O juiz Leonardo Tocchetto Pauperio acolheu a argumentação de Damares Alves, que afirmou que a resolução aprovada não definiu o limite de tempo gestacional para realização do aborto legal e que o Conanda estabeleceu que a vontade da criança ou adolescente gestante deveria prevalecer sobre a de seus pais ou responsáveis legais, quando não concordasse com eles. Para Damares, isso provocaria "relevante clamor social".

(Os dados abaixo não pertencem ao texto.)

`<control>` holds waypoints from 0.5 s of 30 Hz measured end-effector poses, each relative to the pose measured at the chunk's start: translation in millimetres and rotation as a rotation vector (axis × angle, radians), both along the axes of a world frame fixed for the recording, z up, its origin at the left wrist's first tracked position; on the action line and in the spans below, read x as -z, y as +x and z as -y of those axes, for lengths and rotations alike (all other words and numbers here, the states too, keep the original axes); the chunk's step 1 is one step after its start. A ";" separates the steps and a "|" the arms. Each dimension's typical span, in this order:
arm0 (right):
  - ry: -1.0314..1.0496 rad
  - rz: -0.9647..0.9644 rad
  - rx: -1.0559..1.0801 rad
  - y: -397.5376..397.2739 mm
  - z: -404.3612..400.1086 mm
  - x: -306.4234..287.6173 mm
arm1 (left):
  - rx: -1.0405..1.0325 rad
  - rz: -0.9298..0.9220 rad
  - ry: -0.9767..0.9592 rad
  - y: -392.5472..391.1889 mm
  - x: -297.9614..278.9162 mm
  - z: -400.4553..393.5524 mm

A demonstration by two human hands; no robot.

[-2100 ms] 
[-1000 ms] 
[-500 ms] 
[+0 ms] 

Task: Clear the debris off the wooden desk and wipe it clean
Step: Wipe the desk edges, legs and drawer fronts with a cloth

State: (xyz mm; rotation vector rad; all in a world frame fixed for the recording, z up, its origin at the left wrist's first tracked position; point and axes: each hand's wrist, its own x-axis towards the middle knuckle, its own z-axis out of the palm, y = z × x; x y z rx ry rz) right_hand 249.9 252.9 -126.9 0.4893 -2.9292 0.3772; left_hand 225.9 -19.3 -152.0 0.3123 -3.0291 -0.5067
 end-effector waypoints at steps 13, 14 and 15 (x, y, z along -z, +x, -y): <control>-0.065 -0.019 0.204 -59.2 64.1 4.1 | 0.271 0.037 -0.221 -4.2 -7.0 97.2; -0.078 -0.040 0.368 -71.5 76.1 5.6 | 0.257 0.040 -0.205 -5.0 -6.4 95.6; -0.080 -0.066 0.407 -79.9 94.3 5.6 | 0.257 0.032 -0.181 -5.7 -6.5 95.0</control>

O texto foi aprovado no conselho por 15 votos a 13. Todos os representantes da sociedade civil votaram a favor da resolução, enquanto os 13 representantes de órgãos do governo federal foram contra. O Ministério dos Direitos Humanos e da Cidadania (MDHC) divulgou uma nota em que argumenta que o texto aprovado "apresentava definições que só poderiam ser dispostas em Leis - a serem aprovadas pelo Congresso Nacional, indicando a necessidade de aperfeiçoamento e revisão de texto, garantindo maior alinhamento ao arcabouço legal brasileiro".
A pasta argumentou, ainda, que fez um pedido de vista em relação à minuta apresentada, mas que a solicitação não foi aceita em votação do conselho. Em entrevista ao Brasil de Fato, Marina de Pol Poniwas, presidenta do Conanda, argumentou que o pedido do MDHC era o segundo em sequência realizado pelo governo federal. O primeiro, realizado pela Secretaria Nacional dos Direitos da Criança e do Adolescente, que está dentro da estrutura do MDHC, foi concedido no dia 2 de dezembro. Após 20 dias, o texto voltou à pauta do conselho e foi aprovado.
Pol Poniwas afirma que "todo o rito foi legítimo". "O pedido foi concedido e, quando ela pede vistas, a gente automaticamente interrompe a discussão do mérito para que ela possa ter o seu direito previsto regimentalmente de forma garantida", disse.
A discordância interna foi utilizada por Pauperio em sua decisão. Ele escreveu, em resposta ao pedido de Damares, que "o pedido de vistas é um direito ao mesmo tempo que um dever, pois refere-se diretamente à aplicação de política pública de grande relevância social", como é o caso do aborto legal de menores de idade.